Nous disposons actuellement de la Cour des Comptes, de 22 Chambres des Comptes Régionales (et des Cours Territoriales des Comptes pour les TOM-DOM), et d’autres juridictions (Le Conseil des Prélèvements Obligatoires, La Cour de Discipline Budgétaire et Financière) tandis que d’autres demeurent en sourdine (le Comité Central d’Enquête sur le Coût et le Rendement des Services Publics et le Conseil des Impôts – cf. partie réglementaire du code des juridictions financières- ) malgré la présence de titres qui leurs sont dévolus dans la « partie législative » du code des Juridictions Financières.
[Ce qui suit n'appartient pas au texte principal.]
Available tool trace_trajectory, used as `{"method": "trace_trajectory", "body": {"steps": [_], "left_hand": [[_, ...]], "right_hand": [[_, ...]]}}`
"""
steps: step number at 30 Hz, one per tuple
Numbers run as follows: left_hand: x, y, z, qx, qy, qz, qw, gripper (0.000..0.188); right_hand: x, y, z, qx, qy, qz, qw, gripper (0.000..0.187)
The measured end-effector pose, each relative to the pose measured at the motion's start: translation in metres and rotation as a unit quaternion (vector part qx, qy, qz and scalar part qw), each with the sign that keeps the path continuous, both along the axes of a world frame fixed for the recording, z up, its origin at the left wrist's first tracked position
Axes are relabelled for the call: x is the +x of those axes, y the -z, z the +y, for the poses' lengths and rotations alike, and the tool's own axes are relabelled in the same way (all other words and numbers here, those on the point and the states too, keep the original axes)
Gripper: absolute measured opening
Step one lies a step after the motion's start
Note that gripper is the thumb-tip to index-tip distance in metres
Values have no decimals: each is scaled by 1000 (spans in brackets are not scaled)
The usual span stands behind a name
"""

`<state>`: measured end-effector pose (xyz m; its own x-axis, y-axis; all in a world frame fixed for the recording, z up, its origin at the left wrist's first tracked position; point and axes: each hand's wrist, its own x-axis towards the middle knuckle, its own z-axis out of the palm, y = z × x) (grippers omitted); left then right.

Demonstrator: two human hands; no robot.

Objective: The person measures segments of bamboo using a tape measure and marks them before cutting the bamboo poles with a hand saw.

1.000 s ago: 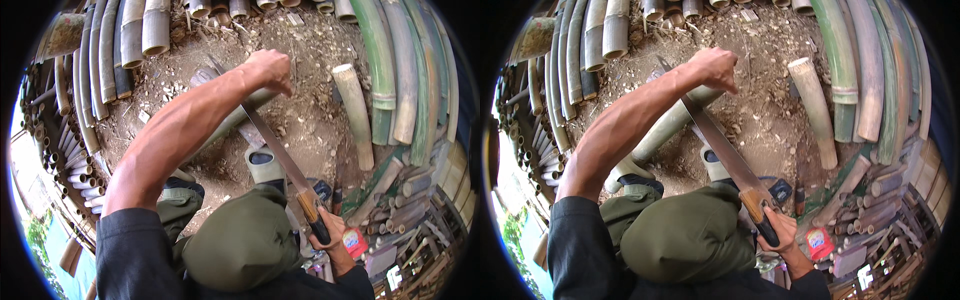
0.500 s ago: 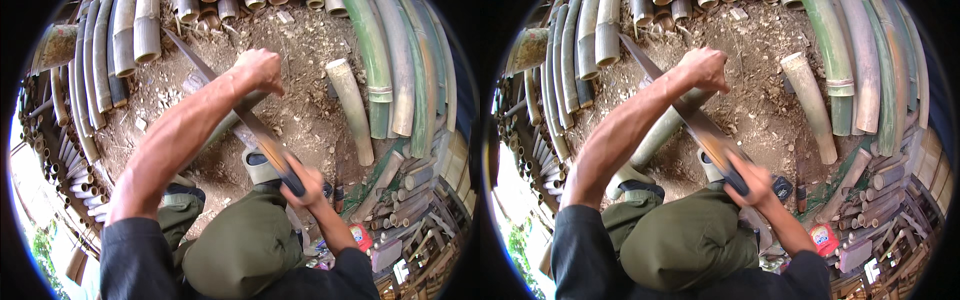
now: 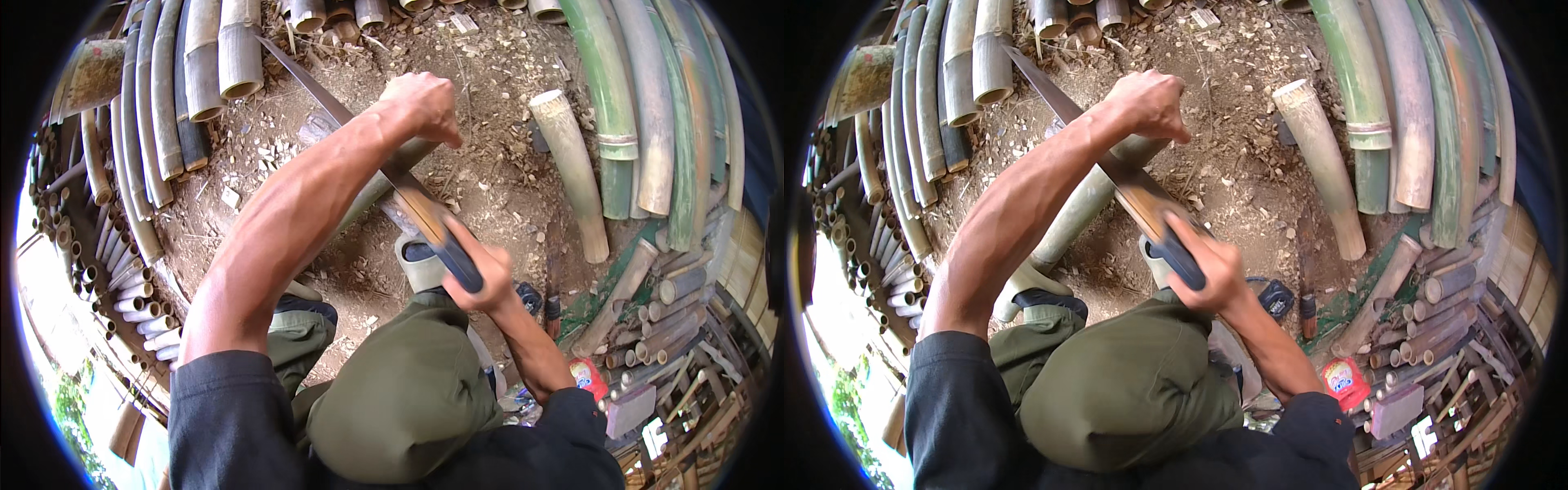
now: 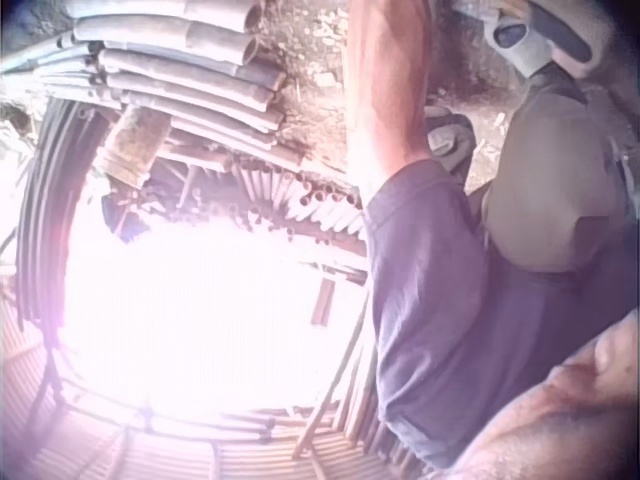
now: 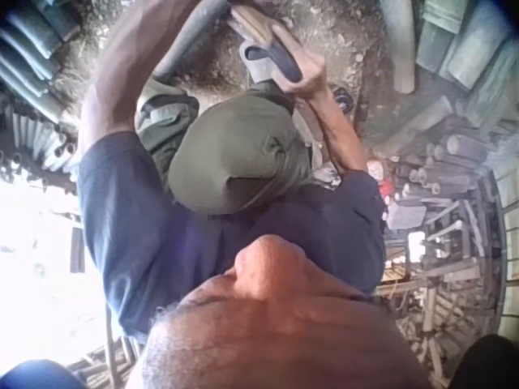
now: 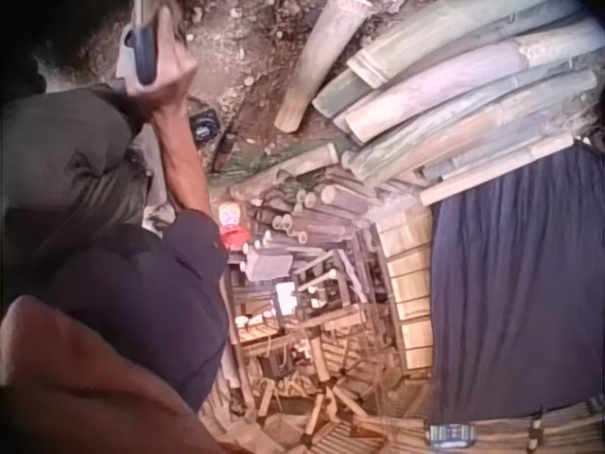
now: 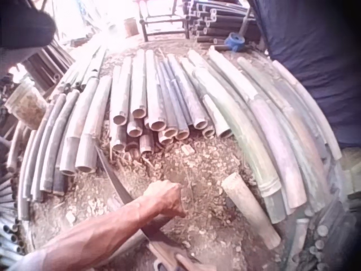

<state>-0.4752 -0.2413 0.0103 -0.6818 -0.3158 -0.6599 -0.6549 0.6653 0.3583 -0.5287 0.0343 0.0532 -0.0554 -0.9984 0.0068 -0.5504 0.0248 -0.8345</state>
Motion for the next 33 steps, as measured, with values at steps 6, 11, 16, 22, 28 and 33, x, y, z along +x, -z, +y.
{"method": "trace_trajectory", "body": {"steps": [6, 11, 16, 22, 28, 33], "left_hand": [[5, 2, -5, -26, 6, -13, 1000, 39], [5, 16, -4, -18, -10, 10, 1000, 42], [1, -5, -7, -39, 33, 14, 999, 31], [-2, 6, -7, -24, -17, 45, 999, 33], [14, 6, -10, -29, -7, 3, 1000, 37], [2, 6, -8, -29, -8, 28, 999, 34]], "right_hand": [[-44, -11, 134, 56, -11, -54, 997, 68], [9, 29, -17, -38, 7, -58, 998, 70], [-54, -27, 131, 61, -17, -39, 997, 68], [4, 36, -19, -75, 44, -71, 994, 65], [-49, -40, 146, 47, -2, -27, 999, 66], [-19, 25, 15, -15, -31, -3, 999, 70]]}}
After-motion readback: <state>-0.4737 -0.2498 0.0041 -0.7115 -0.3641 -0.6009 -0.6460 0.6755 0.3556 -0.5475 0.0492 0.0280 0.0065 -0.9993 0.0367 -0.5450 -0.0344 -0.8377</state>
Jusqu’au 31/12/2008, dans leurs ressorts territoriaux respectifs, entraient dans les attributions de la Cour des Comptes de Paris et celles des 22 régions :
– l’audit des comptes de collectivités ou d’établissement public, sorte de surveillance administrative
– un rôle juridictionnel pour tout manquement à la bonne gestion des comptes publics par des comptables.
La Cour des Comptes de la République surveillait l’Etat tandis que les Cours Régionales surveillaient les collectivités territoriales locales.
Par ailleurs, une collaboration était possible, à discrétion des Cours Régionales, pour auditer avec la Cour des Comptes de Paris, des administrations de l’Etat ayant des délégations en région.
Enfin, dans le cadre de l’activité juridictionnelle, la Cour des Comptes de la République recevait les appels formés sur les décisions des Cours Régionales.
1. Evolutions :
Les Cours Régionales, jusqu’au 31/12/2008 :
Les Cours Régionales étaient indépendantes et souveraines sur leur territoire (Art.L210-1), jusqu’en 2001.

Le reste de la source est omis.